Not too long ago I received an offer from a recognized Online marketer who I think sells several very respectable products. The particular offer was that this individual was giving out a new product for just $5.00. This product sells for well over $100 so this ended up being quite a deal. I thought, at the time, what does this person mean? Exactly why would anybody offer this product for five bucks when the product had been selling for more than $100. The simple fact was it was not. Not even close. The actual “special offer” was permitting me to give it a try for the $5.00 and following the initial trial period I would immediately be billed the regular cost in regular installments since it was a subscription product, which took some searching to discover.

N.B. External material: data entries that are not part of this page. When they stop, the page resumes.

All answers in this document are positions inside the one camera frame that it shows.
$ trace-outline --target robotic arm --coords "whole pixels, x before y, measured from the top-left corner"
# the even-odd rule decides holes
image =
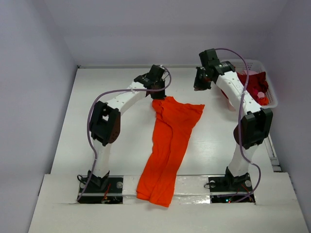
[[[243,85],[234,66],[226,61],[220,62],[214,49],[199,54],[202,66],[197,67],[195,90],[210,89],[214,82],[228,96],[235,109],[239,109]],[[273,113],[263,109],[246,91],[242,107],[242,146],[243,153],[251,161],[258,145],[268,136]],[[249,180],[249,163],[241,155],[238,127],[234,130],[237,142],[231,163],[226,168],[224,177],[210,177],[211,192],[237,191],[240,185]]]
[[[98,101],[95,104],[89,124],[93,145],[98,155],[93,173],[88,171],[88,177],[91,176],[88,189],[92,188],[92,192],[94,190],[95,192],[103,191],[107,187],[111,145],[120,134],[123,113],[149,94],[152,99],[164,99],[166,97],[165,90],[144,92],[133,89],[156,90],[164,88],[165,81],[162,79],[164,72],[164,68],[153,65],[148,73],[139,75],[133,80],[127,88],[132,91],[122,92],[105,103]]]

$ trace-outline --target white wall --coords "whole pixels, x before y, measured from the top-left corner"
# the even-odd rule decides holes
[[[80,65],[198,64],[215,47],[256,58],[286,1],[45,0]]]
[[[278,97],[271,135],[311,230],[311,2],[288,1],[264,43],[261,60]]]
[[[0,232],[22,233],[51,169],[76,65],[43,1],[0,6]]]

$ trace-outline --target screw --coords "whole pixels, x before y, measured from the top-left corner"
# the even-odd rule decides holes
[[[251,187],[252,183],[251,183],[251,181],[247,180],[247,181],[245,181],[245,185],[246,185],[246,187]]]
[[[117,182],[117,188],[122,188],[123,187],[123,183],[122,182]]]
[[[210,181],[209,182],[209,187],[211,187],[211,188],[216,187],[215,181]]]

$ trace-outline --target white panel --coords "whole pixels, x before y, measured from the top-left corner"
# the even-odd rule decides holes
[[[76,65],[41,0],[0,0],[0,232],[25,233]]]
[[[271,137],[311,231],[310,12],[310,0],[288,1],[261,49],[261,61],[279,100],[273,109]]]
[[[286,0],[45,2],[80,65],[119,65],[196,64],[213,47],[256,58]]]
[[[263,180],[264,192],[256,191],[261,200],[257,205],[178,204],[174,200],[165,208],[133,199],[116,205],[70,204],[68,197],[76,194],[76,186],[74,175],[46,175],[29,232],[240,233],[242,224],[252,233],[308,233],[287,174],[271,173],[269,180]]]

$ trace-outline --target red wire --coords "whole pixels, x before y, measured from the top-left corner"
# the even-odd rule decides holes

You have to give him credit for originality however it appeared to be the classic “bait and switch” tactic. A number of you could say I had been pretty naive to think that the product was merely going to cost $5.00. The actual fact remains that I never really believed that the product was being offered for five bucks, however I’ll bet there were a number of that did and were quite taken aback when they discovered the installment on their credit card monthly bill.

Personally I believe that the current global financial slow-down has resulted in a great deal of entrepreneurs to defer to some tried and true hard-core Internet marketing strategies that border on being unethical.

This is certainly, certainly not, a condemnation of trial offers mainly because it’s not. Point in fact, I’ve personally purchased products from internet marketers that plainly express that the first tryout period is $X but that the purchase price is $Y following the tryout. This can be a great tactic for both product seller and for the product buyer for two reasons. First, it’s good for the vendor because it entices customers to do something for a really low price for a distinct time-frame. Second it is good for the buyers because they get to assess the product or service cheaply just before they really have to purchase it. There’s nothing wrong with this especially if it’s spelled out clearly in the sales pitch. It’s really a win-win situation.

My pet peeve is that in many instances whenever entrepreneurs are selling subscription based products they hide the actual monthly membership with a low cost first month only and when they have your card number you will quickly receive the “actual” price on your card statement before you find out what’s in fact occurred.

Tha harsh truth: Study everything twice before you buy. If the numbers aren’t there in the sales copy either do not buy it or email the actual product owner and ask the question. Generally if the offer is reputable the seller will answer your pre-sales query straight away. Otherwise, don’t even bother.